(Dataset items)
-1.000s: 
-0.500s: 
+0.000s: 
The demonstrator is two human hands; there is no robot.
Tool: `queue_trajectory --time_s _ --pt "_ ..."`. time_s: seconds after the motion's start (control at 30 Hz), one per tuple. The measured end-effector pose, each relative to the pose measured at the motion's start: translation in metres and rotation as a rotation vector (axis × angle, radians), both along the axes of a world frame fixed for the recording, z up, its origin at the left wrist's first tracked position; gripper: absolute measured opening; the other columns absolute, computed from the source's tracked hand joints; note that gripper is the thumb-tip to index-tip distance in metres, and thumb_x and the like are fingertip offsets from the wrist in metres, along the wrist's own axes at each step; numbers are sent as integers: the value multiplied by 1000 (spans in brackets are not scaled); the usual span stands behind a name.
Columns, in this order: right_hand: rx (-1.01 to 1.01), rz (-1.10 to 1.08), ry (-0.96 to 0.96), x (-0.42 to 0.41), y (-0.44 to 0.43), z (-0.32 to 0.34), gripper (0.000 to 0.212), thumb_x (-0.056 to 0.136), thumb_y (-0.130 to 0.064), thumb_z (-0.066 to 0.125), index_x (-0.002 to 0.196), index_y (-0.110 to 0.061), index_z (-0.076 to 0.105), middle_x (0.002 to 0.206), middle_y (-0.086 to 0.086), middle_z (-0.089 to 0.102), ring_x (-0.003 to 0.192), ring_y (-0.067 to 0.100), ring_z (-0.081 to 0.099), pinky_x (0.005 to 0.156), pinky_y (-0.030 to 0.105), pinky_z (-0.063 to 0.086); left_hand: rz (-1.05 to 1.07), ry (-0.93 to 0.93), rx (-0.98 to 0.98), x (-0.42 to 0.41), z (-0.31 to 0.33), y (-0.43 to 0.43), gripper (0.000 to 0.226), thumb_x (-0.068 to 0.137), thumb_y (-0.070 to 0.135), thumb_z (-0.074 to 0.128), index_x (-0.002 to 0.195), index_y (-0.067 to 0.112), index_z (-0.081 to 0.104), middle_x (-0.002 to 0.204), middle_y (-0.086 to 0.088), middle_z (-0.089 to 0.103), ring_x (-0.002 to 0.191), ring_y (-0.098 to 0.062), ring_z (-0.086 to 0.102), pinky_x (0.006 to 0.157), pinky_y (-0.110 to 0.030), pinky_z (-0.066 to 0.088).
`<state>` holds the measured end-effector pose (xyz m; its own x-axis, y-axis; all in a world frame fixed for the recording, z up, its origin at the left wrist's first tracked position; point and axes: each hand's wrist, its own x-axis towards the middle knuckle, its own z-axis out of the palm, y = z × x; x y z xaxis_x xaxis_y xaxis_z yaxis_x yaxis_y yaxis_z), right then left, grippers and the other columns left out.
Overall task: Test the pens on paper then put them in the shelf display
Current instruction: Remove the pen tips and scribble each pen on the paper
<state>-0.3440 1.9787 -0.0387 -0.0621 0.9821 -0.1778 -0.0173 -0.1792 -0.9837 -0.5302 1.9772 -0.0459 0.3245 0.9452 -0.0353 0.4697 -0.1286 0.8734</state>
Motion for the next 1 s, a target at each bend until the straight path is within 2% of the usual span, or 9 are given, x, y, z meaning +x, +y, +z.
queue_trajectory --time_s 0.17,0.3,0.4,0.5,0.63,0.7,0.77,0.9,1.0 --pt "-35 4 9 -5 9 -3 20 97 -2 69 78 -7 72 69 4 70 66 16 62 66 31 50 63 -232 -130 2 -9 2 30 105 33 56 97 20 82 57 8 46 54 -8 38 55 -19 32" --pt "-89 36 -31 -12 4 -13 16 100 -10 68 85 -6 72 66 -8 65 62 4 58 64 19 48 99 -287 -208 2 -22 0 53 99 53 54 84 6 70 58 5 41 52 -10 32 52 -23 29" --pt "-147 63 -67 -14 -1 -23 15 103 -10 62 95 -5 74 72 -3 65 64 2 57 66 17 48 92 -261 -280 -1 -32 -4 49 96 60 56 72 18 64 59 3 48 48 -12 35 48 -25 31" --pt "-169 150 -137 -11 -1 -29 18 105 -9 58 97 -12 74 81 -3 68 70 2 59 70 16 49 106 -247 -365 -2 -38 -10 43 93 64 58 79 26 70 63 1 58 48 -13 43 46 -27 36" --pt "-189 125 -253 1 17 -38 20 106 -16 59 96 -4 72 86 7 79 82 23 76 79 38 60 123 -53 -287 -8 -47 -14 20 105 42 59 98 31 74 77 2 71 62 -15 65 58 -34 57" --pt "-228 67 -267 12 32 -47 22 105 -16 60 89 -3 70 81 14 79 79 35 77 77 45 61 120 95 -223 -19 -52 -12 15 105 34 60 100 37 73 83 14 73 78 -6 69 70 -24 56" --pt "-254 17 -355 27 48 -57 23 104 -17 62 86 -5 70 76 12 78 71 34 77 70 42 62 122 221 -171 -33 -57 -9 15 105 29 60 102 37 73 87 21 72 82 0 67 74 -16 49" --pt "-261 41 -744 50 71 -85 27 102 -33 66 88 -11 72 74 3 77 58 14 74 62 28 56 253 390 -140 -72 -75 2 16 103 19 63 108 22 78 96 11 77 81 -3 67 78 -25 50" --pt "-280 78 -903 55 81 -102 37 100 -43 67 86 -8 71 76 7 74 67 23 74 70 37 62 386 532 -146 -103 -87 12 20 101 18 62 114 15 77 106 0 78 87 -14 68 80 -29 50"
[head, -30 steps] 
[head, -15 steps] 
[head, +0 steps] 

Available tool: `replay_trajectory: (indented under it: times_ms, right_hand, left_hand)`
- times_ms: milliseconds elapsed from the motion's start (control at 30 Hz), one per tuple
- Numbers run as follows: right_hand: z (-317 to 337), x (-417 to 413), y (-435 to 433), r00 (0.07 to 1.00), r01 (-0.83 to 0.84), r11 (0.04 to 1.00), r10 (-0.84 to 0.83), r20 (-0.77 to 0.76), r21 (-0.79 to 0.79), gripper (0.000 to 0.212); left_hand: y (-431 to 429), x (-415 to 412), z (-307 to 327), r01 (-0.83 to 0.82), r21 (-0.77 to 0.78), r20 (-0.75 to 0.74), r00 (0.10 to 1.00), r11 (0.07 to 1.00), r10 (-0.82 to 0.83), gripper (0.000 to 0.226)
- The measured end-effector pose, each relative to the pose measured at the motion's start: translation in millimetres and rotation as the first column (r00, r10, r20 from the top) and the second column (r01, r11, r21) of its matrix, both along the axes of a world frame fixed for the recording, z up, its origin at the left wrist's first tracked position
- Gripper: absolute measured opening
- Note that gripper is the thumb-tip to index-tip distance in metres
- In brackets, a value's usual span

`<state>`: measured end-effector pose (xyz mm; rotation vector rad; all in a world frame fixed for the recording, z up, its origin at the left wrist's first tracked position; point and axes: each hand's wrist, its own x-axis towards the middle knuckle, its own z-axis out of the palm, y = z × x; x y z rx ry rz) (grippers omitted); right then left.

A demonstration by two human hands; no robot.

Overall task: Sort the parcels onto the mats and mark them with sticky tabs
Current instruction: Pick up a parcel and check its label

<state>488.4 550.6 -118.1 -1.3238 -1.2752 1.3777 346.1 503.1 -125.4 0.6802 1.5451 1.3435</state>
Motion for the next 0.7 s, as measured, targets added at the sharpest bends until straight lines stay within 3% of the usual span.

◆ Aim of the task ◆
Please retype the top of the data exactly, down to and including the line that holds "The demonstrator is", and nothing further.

◆ Response to the task ◆
-1.000s: 
-0.500s: 
+0.000s: 
The demonstrator is two human hands; there is no robot.

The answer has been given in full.